*** Opening of Provided data ***

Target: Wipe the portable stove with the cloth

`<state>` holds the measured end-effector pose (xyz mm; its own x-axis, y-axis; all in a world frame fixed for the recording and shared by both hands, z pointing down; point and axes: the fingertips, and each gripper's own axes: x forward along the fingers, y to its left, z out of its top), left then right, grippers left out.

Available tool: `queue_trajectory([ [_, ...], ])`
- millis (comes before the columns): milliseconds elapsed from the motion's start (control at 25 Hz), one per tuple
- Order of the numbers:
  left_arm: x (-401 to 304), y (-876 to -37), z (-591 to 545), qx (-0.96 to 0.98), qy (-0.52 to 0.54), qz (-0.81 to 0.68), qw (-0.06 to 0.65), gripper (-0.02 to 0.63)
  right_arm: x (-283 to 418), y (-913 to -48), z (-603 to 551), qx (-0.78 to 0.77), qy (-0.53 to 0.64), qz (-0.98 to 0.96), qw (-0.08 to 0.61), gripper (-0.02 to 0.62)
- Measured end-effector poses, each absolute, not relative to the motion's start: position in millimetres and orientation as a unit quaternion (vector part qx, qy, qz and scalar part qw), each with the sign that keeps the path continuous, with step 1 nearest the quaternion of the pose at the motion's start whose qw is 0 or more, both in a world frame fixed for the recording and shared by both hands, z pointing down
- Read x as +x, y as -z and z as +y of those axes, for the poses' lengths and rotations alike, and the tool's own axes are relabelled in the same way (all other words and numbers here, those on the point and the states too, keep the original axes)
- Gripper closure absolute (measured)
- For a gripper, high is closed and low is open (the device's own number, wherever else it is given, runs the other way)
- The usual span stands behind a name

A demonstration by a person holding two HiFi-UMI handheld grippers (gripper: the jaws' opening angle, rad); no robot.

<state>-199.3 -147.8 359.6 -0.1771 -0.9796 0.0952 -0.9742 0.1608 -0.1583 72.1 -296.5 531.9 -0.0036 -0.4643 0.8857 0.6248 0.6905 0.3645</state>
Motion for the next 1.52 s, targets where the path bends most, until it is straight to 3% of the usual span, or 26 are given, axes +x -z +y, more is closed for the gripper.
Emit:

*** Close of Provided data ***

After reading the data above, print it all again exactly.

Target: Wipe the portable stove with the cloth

`<state>` holds the measured end-effector pose (xyz mm; its own x-axis, y-axis; all in a world frame fixed for the recording and shared by both hands, z pointing down; point and axes: the fingertips, and each gripper's own axes: x forward along the fingers, y to its left, z out of its top), left then right, grippers left out.

Available tool: `queue_trajectory([ [_, ...], ])`
- millis (comes before the columns): milliseconds elapsed from the motion's start (control at 25 Hz), one per tuple
- Order of the numbers:
  left_arm: x (-401 to 304), y (-876 to -37), z (-591 to 545), qx (-0.96 to 0.98), qy (-0.52 to 0.54), qz (-0.81 to 0.68), qw (-0.06 to 0.65), gripper (-0.02 to 0.63)
  right_arm: x (-283 to 418), y (-913 to -48), z (-603 to 551), qx (-0.78 to 0.77), qy (-0.53 to 0.64), qz (-0.98 to 0.96), qw (-0.08 to 0.61), gripper (-0.02 to 0.62)
- Measured end-effector poses, each absolute, not relative to the motion's start: position in millimetres and orientation as a unit quaternion (vector part qx, qy, qz and scalar part qw), each with the sign that keeps the path continuous, with step 1 nearest the quaternion of the pose at the motion's start whose qw is 0 or more, both in a world frame fixed for the recording and shared by both hands, z pointing down
- Read x as +x, y as -z and z as +y of those axes, for the poses' lengths and rotations alike, and the tool's own axes are relabelled in the same way (all other words and numbers here, those on the point and the states too, keep the original axes)
- Gripper closure absolute (measured)
- For a gripper, high is closed and low is open (the device's own number, wherever else it is given, runs the other way)
- The usual span stands behind a name

A demonstration by a person holding two HiFi-UMI handheld grippers (gripper: the jaws' opening angle, rad); no robot.

<state>-199.3 -147.8 359.6 -0.1771 -0.9796 0.0952 -0.9742 0.1608 -0.1583 72.1 -296.5 531.9 -0.0036 -0.4643 0.8857 0.6248 0.6905 0.3645</state>
Motion for the next 1.52 s, targets where the path bends most, until it is straight to 3% of the usual span, or 26 are given, axes +x -z +y, more is closed for the gripper.
Emit:

Above is the complete output.